# oxicuda-ptx
Pure Rust PTX code generation DSL and intermediate representation for GPU kernel development.
Part of the [OxiCUDA](https://github.com/cool-japan/oxicuda) project.
## Overview
`oxicuda-ptx` provides a complete Rust-native DSL and intermediate representation
for generating NVIDIA PTX (Parallel Thread Execution) assembly code at runtime.
It eliminates the dependency on `nvcc`, the proprietary CUDA Toolkit, or any
C/C++ compiler toolchain -- PTX text is constructed entirely from safe Rust code.
The crate spans every stage of kernel authoring: a typed IR that catches operand
mismatches at construction time, a fluent builder API for rapid kernel prototyping,
high-level templates for common workloads (GEMM, reduction, softmax, elementwise),
and Tensor Core helpers covering three hardware generations (WMMA, MMA, WGMMA).
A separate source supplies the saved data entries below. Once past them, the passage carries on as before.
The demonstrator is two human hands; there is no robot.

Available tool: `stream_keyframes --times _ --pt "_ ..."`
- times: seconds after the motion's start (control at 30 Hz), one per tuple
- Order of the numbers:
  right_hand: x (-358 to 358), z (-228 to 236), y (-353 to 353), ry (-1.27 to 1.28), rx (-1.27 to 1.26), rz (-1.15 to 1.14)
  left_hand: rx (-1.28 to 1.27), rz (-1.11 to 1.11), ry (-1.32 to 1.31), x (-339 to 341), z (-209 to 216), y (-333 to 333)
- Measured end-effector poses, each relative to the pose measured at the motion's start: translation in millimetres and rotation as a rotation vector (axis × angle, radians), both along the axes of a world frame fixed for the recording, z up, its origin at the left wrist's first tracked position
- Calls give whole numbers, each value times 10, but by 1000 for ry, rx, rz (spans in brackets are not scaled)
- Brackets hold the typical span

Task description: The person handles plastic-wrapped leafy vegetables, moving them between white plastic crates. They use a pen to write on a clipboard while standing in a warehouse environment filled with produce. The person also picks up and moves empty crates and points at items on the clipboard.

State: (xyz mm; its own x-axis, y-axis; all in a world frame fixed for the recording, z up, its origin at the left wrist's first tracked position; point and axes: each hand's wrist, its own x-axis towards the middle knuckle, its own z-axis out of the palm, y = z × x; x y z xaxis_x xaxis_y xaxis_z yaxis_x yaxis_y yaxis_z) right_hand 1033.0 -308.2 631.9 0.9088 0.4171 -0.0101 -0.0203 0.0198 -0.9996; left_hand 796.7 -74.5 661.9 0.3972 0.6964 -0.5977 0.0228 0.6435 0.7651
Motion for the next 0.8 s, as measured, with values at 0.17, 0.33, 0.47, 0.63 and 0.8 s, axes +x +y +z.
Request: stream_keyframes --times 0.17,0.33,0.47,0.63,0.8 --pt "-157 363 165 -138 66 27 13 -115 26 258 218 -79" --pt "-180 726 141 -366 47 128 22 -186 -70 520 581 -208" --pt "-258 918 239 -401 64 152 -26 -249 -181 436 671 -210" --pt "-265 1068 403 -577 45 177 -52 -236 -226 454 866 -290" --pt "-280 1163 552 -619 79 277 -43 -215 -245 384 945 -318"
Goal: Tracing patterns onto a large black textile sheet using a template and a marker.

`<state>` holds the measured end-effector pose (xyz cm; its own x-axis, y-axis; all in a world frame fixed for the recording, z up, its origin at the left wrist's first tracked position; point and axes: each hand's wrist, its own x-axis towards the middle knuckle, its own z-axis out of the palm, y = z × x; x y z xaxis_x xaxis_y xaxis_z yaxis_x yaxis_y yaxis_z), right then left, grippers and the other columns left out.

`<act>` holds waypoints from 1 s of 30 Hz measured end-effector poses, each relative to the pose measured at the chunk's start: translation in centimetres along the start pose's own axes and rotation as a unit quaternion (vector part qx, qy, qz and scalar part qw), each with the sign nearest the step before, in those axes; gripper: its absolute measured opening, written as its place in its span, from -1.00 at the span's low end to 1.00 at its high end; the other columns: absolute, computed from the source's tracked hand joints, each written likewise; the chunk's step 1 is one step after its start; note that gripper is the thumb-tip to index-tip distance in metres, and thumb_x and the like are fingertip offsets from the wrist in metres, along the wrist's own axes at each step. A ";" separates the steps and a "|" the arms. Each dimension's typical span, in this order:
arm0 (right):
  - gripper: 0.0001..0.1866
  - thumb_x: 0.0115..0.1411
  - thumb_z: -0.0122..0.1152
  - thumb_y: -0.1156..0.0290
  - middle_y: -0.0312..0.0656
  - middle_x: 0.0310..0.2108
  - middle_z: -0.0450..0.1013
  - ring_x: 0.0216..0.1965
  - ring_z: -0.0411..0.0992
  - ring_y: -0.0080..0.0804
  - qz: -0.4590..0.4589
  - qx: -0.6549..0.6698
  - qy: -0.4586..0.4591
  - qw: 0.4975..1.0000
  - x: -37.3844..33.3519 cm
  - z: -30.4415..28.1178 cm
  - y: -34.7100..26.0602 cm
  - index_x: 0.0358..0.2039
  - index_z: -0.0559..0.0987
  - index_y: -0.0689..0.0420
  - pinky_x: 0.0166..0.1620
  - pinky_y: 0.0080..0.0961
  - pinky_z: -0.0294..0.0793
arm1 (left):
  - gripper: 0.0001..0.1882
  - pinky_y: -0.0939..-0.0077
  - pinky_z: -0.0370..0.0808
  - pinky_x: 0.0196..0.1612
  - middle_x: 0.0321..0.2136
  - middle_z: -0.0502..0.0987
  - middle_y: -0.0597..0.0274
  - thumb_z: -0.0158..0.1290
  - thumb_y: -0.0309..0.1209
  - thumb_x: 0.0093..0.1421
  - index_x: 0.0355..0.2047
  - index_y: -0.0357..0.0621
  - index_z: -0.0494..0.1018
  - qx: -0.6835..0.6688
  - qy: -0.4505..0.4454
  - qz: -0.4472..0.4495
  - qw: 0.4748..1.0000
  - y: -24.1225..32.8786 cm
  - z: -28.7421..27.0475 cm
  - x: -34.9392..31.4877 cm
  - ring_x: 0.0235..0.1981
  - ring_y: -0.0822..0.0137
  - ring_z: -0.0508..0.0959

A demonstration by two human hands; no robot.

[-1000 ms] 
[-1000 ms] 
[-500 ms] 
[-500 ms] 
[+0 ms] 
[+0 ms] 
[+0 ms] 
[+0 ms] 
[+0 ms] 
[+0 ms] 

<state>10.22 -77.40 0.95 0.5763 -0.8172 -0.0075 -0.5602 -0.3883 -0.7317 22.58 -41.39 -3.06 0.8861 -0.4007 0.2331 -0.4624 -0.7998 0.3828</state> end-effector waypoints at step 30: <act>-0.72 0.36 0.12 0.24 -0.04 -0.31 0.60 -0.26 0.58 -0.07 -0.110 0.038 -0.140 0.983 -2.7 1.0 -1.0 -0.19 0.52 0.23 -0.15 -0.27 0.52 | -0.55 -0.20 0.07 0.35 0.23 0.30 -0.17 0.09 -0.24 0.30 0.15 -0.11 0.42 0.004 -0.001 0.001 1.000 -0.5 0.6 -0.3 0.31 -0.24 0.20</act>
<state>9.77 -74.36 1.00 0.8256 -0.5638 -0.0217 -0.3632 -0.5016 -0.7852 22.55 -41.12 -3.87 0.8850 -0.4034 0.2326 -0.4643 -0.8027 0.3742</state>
A disk-based cache avoids redundant regeneration of identical kernels.
## Architecture
| `ir` | Typed intermediate representation -- registers, ~40 opcodes, basic blocks, functions, modules |
| `builder` | Fluent builder API -- `KernelBuilder` (params, shared mem, target) and `BodyBuilder` (register alloc, arithmetic, control flow, sync) |
| `templates` | Parameterized kernel templates -- elementwise, GEMM, reduction, softmax |
| `tensor_core` | Tensor Core instruction generation -- WMMA (sm_70+), MMA (sm_80+), WGMMA (sm_90+) |
| `emit` | PTX text printer and structural validator |
| `arch` | Architecture definitions and capability queries (sm_75 through sm_120) |
| `cache` | Disk-based content-addressable PTX kernel cache |
| `error` | Error types for all PTX generation failure modes |
### Supported Data Types
F16, BF16, F32, F64, U8--U64, S8--S64, Pred, B16--B64.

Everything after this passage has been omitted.